GraphQL and General-Purpose Indexer (Beta)

⚙️Early-Stage Feature

This content describes an alpha/beta feature or service. These early stage features and services are in active development, so details are likely to change.

This feature or service is currently available in

  • Devnet
  • Testnet
  • Mainnet

The GraphQL and sui-indexer-alt (Indexer) stack are part of the Sui data access infrastructure. The stack provides access to on-chain data through a high-performance GraphQL service backed by a scalable and general-purpose indexer. This stack is optimized for developers who need flexible queries, structured output, and historical access to data (with configurable retention) across the Sui network.

GraphQL is ideal for applications that require rich query patterns over structured data, such as fetching owned objects, transaction history, specific onchain attributes, and more. The GraphQL service runs on top of a Postgres-compatible database that is updated by different Indexer pipelines in parallel.

The general-purpose indexer includes configurable checkpoint-based pipelines that extract data from the Sui remote checkpoint store and full nodes. The pipelines write processed data to a database optimized for GraphQL query access.
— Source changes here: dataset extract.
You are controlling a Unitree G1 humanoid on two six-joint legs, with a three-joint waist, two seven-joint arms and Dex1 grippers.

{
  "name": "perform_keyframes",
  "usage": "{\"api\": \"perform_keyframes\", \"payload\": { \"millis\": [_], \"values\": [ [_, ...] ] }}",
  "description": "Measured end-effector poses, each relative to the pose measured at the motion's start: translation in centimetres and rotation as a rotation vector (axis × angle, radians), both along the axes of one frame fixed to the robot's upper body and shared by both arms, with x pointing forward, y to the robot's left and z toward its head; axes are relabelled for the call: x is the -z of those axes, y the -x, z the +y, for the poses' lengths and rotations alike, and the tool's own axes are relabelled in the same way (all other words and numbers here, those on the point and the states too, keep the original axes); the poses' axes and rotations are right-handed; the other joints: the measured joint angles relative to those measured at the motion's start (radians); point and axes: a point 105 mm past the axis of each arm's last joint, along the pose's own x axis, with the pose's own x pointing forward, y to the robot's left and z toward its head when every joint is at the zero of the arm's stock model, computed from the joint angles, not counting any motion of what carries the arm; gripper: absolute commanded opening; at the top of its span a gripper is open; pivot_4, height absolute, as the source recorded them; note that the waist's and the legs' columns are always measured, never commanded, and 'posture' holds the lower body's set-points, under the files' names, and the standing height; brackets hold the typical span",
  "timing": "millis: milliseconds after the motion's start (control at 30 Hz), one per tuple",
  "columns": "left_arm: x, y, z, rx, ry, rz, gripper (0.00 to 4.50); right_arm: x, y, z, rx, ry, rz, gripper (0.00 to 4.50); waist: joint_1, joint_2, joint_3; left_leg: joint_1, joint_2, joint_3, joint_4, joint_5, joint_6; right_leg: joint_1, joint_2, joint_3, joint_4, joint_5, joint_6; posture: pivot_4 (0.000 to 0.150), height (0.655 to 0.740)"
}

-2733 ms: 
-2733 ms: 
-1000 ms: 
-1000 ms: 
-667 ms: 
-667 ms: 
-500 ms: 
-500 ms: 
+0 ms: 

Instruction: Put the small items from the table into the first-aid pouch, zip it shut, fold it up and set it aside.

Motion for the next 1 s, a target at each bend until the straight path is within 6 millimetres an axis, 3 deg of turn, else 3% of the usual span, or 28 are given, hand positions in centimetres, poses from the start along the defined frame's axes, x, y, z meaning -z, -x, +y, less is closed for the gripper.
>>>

Together, the GraphQL service and Indexer offer a modular and production-ready data stack for builders, wallet developers, explorers, and indexer/data providers.

info

Refer to Access Sui Data for an overview of options to access Sui network data.

Key components

The key components of the stack include the following:

  • General-purpose Indexer: Ingests and transforms Sui checkpoint data using configurable and parallel pipelines, and writes it into a Postgres-compatible database. Can be configured to use the Sui remote checkpoint store and a full node as its sources.
  • Postgres-compatible database: Stores indexed data for GraphQL queries. Tested using GCP AlloyDB, but you can run any Postgres-compatible database. You're encouraged to test alternative databases and share feedback on performance, cost, and operational characteristics.
  • GraphQL service: Serves structured queries over indexed data. Follows the GraphQL specification and the supported schema is documented in the GraphQL API reference. Also take a look at the getting started guide.
  • Archival Service: Enables point lookups for historical data from a key-value store. If unavailable, the GraphQL service falls back to the Postgres-compatible database for lookups, which might be limited by that database's retention policy. See Archival Store and Service for more information.
  • Consistent Store: Answers questions about the latest state of the network within the last hour (objects owned by addresses, objects by type, balances by address and type). Consistency is guaranteed by pinning queries to a specific (recent) checkpoint.
  • Full node: Enables transaction execution and simulation. Currently, JSON-RPC is used but there will be a switch to gRPC soon as the long-term full node API in the future.

When to use GraphQL

Use GraphQL if your application:

  • Requires historical (with configurable retention) or filtered access to data (e.g., all transactions sent by an address)
  • Needs to display structured results in a frontend (e.g., wallets, dashboards)
  • Benefits from flexible, composable queries that reduce overfetching
  • Relies on multiple data entities (e.g., transactions + objects + events) in a single request, or in a consistent fashion when spread over multiple requests (as if the responses came from a snapshot at some checkpoint).

Deployment options

You can run or use the GraphQL and Indexer data stack in the following configurations:

Fully managed service

As a developer, you can access GraphQL as a service from an indexer operator or data provider who runs and operates the full stack behind the scenes. Reach out to your data provider and ask if they already offer or plan to offer this service.

Partial self-managed

As a developer, you can:

  • Run the Indexer pipelines and GraphQL service, while using the Archival Service and a full node from an RPC provider or indexer operator.
  • Configure and manage a Postgres-compatible database (local Postgres, AlloyDB, and so on) as the primary data store.
  • Deploy the self-managed components on cloud infrastructure or baremetal.
info

You cannot run and operate the GraphQL service in self-managed configurations just yet. The functionality will become available after required changes are made to how the GraphQL service integrates with the Archival Service.

Fully self-managed

As a developer, indexer operator, or RPC provider, you can:

  • Run the complete stack: Indexer pipelines, GraphQL service, Postgres-compatible database, Archival Service, Consistent Store and full node on cloud infrastructure or bare metal.
  • Serve GraphQL to your own applications or to other builders and third-party services.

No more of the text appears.